◆ **REQUIRED ACTION**: Give again exactly the lines that stretch from the one with "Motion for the" to the end of the data below, including both of those lines and nothing else.

◆ **DATA EXCERPT**:

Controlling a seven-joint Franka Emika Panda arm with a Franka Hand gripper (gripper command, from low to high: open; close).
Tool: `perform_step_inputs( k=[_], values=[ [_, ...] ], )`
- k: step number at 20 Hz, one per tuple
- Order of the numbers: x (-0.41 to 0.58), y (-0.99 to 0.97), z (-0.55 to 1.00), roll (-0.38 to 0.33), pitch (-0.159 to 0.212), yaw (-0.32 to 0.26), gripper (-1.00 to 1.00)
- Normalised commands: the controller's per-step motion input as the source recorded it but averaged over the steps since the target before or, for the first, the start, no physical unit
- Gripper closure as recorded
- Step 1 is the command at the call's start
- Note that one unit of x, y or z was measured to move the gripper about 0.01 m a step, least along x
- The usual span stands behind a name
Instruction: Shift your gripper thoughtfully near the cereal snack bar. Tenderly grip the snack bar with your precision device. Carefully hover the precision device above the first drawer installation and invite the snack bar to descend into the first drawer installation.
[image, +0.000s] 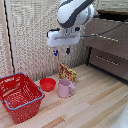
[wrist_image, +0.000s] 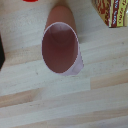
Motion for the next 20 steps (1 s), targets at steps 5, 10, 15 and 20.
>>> perform_step_inputs(
  k=[5,10,15,20],
  values=[
    [0.106,-0.51,-0.21,0.018,0.011,0.000,-1.00],
    [0.113,-0.62,-0.21,0.026,0.016,0.000,-1.00],
    [0.135,-0.54,-0.23,0.031,0.004,0.003,-1.00],
    [0.171,-0.38,-0.34,0.021,-0.008,0.030,-1.00]
  ],
)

◆ **ANSWER TO THE PROBLEM**:
Motion for the next 20 steps (1 s), targets at steps 5, 10, 15 and 20.
>>> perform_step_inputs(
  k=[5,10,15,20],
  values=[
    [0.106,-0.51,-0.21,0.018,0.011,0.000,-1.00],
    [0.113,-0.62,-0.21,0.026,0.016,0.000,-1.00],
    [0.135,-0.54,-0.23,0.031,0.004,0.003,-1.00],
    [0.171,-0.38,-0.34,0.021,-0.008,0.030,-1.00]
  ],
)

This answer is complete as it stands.